__Exercise__. Your output should be every line below, copied exactly.

__Records for the task__.

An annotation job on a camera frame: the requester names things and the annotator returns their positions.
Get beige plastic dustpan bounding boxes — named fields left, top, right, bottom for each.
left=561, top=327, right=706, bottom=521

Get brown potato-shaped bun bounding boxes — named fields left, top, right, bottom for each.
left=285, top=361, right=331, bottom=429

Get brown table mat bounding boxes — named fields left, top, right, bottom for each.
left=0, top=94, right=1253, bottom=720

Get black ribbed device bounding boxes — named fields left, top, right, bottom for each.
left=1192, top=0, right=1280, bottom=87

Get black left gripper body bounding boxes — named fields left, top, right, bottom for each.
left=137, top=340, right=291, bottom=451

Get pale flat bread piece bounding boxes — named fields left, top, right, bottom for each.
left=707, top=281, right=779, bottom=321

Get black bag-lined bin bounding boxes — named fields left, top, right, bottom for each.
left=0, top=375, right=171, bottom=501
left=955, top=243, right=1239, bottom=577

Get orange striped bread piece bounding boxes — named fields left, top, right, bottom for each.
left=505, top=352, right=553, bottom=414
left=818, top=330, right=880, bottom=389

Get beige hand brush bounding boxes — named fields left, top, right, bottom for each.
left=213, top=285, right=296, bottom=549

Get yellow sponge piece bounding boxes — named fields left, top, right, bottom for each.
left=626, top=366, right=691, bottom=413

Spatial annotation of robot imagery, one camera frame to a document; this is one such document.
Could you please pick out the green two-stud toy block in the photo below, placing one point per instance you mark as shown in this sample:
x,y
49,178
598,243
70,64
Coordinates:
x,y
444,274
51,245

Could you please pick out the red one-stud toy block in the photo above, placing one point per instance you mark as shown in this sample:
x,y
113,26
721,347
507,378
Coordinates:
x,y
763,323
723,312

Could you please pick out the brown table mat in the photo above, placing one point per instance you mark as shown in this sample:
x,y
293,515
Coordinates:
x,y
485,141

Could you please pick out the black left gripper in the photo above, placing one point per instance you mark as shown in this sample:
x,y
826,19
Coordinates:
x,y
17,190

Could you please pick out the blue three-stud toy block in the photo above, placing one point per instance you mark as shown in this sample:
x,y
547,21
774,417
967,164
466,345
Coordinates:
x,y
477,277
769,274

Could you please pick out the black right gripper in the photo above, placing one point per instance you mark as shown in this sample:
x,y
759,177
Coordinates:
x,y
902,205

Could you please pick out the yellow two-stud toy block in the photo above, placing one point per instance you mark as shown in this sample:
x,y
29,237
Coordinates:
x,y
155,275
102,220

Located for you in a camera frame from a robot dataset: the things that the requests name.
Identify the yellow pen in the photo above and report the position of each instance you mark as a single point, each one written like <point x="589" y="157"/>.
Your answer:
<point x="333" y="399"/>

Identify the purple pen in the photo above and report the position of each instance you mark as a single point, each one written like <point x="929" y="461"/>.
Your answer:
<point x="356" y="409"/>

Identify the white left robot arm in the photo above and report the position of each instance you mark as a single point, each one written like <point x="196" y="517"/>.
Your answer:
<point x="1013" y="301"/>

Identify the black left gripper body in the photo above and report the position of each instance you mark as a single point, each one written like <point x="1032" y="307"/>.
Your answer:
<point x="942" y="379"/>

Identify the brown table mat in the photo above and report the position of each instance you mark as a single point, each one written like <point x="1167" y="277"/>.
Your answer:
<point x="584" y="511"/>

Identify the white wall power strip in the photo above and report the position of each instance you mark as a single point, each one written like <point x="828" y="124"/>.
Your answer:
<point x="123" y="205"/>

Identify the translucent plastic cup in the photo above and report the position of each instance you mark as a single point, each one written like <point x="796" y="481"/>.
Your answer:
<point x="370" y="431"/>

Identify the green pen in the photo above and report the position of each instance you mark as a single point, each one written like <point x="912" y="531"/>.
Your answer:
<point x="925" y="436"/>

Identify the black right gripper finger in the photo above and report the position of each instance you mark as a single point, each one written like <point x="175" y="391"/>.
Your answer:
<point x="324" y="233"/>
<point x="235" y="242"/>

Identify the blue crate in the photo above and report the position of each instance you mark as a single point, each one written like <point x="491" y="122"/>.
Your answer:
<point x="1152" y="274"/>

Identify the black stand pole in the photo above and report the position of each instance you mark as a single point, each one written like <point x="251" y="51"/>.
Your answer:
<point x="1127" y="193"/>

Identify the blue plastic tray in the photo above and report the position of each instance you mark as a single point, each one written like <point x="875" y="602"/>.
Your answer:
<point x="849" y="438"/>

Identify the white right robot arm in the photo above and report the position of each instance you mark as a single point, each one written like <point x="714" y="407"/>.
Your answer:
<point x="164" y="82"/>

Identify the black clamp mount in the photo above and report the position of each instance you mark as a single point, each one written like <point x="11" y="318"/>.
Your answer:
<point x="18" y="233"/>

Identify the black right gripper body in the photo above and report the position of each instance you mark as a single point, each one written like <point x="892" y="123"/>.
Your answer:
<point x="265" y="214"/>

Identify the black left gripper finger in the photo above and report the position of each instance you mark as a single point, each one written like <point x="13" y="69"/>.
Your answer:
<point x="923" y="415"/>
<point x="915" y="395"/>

__Solution__.
An annotation job on a camera frame: the requester names things and the annotator returns their positions.
Get beige plastic dustpan bounding boxes — named fields left, top, right, bottom for each.
left=561, top=327, right=706, bottom=521

Get brown potato-shaped bun bounding boxes — named fields left, top, right, bottom for each.
left=285, top=361, right=331, bottom=429

Get brown table mat bounding boxes — named fields left, top, right, bottom for each.
left=0, top=94, right=1253, bottom=720

Get black ribbed device bounding boxes — named fields left, top, right, bottom for each.
left=1192, top=0, right=1280, bottom=87

Get black left gripper body bounding boxes — named fields left, top, right, bottom for each.
left=137, top=340, right=291, bottom=451

Get pale flat bread piece bounding boxes — named fields left, top, right, bottom for each.
left=707, top=281, right=779, bottom=321

Get black bag-lined bin bounding boxes — named fields left, top, right, bottom for each.
left=0, top=375, right=171, bottom=501
left=955, top=243, right=1239, bottom=577

Get orange striped bread piece bounding boxes — named fields left, top, right, bottom for each.
left=505, top=352, right=553, bottom=414
left=818, top=330, right=880, bottom=389

Get beige hand brush bounding boxes — named fields left, top, right, bottom for each.
left=213, top=285, right=296, bottom=549

Get yellow sponge piece bounding boxes — named fields left, top, right, bottom for each.
left=626, top=366, right=691, bottom=413

Spatial annotation of robot imagery, one camera frame to a document; this is one such document.
Could you please pick out the green two-stud toy block in the photo below, placing one point per instance you mark as shown in this sample:
x,y
49,178
598,243
70,64
Coordinates:
x,y
444,274
51,245

Could you please pick out the red one-stud toy block in the photo above, placing one point per instance you mark as shown in this sample:
x,y
113,26
721,347
507,378
Coordinates:
x,y
763,323
723,312

Could you please pick out the brown table mat in the photo above, placing one point per instance you mark as shown in this sample:
x,y
293,515
Coordinates:
x,y
485,141

Could you please pick out the black left gripper in the photo above, placing one point per instance you mark as shown in this sample:
x,y
826,19
Coordinates:
x,y
17,190

Could you please pick out the blue three-stud toy block in the photo above, placing one point per instance you mark as shown in this sample:
x,y
547,21
774,417
967,164
466,345
Coordinates:
x,y
477,277
769,274

Could you please pick out the black right gripper in the photo above, placing one point per instance you mark as shown in this sample:
x,y
759,177
Coordinates:
x,y
902,205

Could you please pick out the yellow two-stud toy block in the photo above, placing one point per instance you mark as shown in this sample:
x,y
29,237
Coordinates:
x,y
155,275
102,220

Located for you in a camera frame from a robot dataset: the things that the requests name.
Identify the yellow pen in the photo above and report the position of each instance you mark as a single point, each one written like <point x="589" y="157"/>.
Your answer:
<point x="333" y="399"/>

Identify the purple pen in the photo above and report the position of each instance you mark as a single point, each one written like <point x="929" y="461"/>.
Your answer:
<point x="356" y="409"/>

Identify the white left robot arm in the photo above and report the position of each instance you mark as a single point, each one written like <point x="196" y="517"/>.
Your answer:
<point x="1013" y="301"/>

Identify the black left gripper body in the photo above and report the position of each instance you mark as a single point, each one written like <point x="1032" y="307"/>.
Your answer:
<point x="942" y="379"/>

Identify the brown table mat in the photo above and report the position of each instance you mark as a single point, each one written like <point x="1167" y="277"/>.
Your answer:
<point x="584" y="511"/>

Identify the white wall power strip in the photo above and report the position of each instance you mark as a single point, each one written like <point x="828" y="124"/>.
Your answer:
<point x="123" y="205"/>

Identify the translucent plastic cup in the photo above and report the position of each instance you mark as a single point, each one written like <point x="796" y="481"/>.
Your answer:
<point x="370" y="431"/>

Identify the green pen in the photo above and report the position of each instance you mark as a single point, each one written like <point x="912" y="531"/>.
Your answer:
<point x="925" y="436"/>

Identify the black right gripper finger in the photo above and report the position of each instance you mark as a single point, each one written like <point x="175" y="391"/>.
Your answer:
<point x="324" y="233"/>
<point x="235" y="242"/>

Identify the blue crate in the photo above and report the position of each instance you mark as a single point, each one written like <point x="491" y="122"/>.
Your answer:
<point x="1152" y="274"/>

Identify the black stand pole in the photo above and report the position of each instance you mark as a single point, each one written like <point x="251" y="51"/>.
Your answer:
<point x="1127" y="193"/>

Identify the blue plastic tray in the photo above and report the position of each instance you mark as a single point, each one written like <point x="875" y="602"/>.
Your answer:
<point x="849" y="438"/>

Identify the white right robot arm in the photo above and report the position of each instance you mark as a single point, each one written like <point x="714" y="407"/>.
Your answer:
<point x="164" y="82"/>

Identify the black clamp mount in the photo above and report the position of each instance you mark as a single point, each one written like <point x="11" y="318"/>.
Your answer:
<point x="18" y="233"/>

Identify the black right gripper body in the photo above and report the position of each instance you mark as a single point, each one written like <point x="892" y="123"/>.
Your answer:
<point x="265" y="214"/>

Identify the black left gripper finger in the photo above and report the position of each instance you mark as a single point, each one written like <point x="13" y="69"/>.
Your answer:
<point x="923" y="415"/>
<point x="915" y="395"/>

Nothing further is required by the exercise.